How I felt in jumping-length stirrups |
How I felt in Dressage-length stirrups |
It started out awfully, when Adagio wouldn't bend around my inside leg. This was resolved with turns on the forehand, leg yields, and, oh yeah, realizing that my stirrups were at jumping length instead of flat length. It would be a problem for anyone, but when you're five feet tall on a very rotund 14.2hh pony, it means the difference between having my calf on his side and having my calf on the top of his side - or at least it feels that way.
Adagio with his owner at Penny Oaks in August |
I'm starting to develop the subtlety I've always wanted. I can feel his shoulder beginning to pop out on the turn on the forehand exercises, and I know to catch it with the outside rein. I am starting to feel the correct place in each stride for each cue, though that is a perennial work in progress. I'm also in full comprehension of the idea of riding back to front; it still astounds me every time I get everything right and I immediately feel Adagio round his back and start stepping under himself.
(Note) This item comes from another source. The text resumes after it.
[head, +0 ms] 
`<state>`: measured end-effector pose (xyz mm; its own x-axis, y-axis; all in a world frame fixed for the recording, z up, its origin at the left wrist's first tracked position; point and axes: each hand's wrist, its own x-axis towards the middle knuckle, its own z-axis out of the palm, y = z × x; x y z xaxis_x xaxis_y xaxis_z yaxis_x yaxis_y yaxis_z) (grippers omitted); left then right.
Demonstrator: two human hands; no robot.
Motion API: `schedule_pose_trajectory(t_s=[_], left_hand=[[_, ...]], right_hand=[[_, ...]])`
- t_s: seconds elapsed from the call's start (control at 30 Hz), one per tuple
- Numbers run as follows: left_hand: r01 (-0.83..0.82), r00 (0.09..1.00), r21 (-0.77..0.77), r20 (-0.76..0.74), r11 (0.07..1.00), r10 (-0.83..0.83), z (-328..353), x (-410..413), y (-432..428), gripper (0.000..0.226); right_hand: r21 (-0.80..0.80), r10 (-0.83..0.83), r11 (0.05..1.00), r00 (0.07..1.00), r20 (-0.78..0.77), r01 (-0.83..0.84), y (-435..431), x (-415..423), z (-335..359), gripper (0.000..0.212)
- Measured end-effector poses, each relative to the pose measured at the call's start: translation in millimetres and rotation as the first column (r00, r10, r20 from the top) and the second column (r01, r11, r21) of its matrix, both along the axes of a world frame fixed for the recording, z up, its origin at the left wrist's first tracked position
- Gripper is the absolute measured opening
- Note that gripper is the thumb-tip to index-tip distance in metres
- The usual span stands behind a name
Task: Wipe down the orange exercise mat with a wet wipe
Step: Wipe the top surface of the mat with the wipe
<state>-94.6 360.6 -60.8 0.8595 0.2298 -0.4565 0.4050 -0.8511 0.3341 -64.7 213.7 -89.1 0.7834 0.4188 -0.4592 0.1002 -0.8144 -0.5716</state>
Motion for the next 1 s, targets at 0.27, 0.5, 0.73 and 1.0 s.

I can't believe that I'm skilled enough to affect that kind of 180 degree change in a horse. I can't always do it, but the fact that I'm getting it at all feels so good.
If ever there was a time in my life that I was ready to, with the careful supervision of a trainer, take on a greenish pony, it's now. Even though I don't always have everything exactly right (and who does?) I've become a skilled enough rider to be able to think critically about each part of my ride, to ride independently between each of my aids, and to be able to stop when I recognize that something isn't going the way it should, even if I don't know how to fix it on my own.
Of course there will be a time in my life when I'm better educated, have more money, more time, and don't live 40 minutes from the barn, but why wait? I'm at the point where I have enough of an education, enough money, enough time, and a trainer to make it all come together for both of us, and that's enough for me. Sure we could probably retire 5 years earlier on what I'm going to put into this pony, even keeping him cheaply, but there's something to be said for living.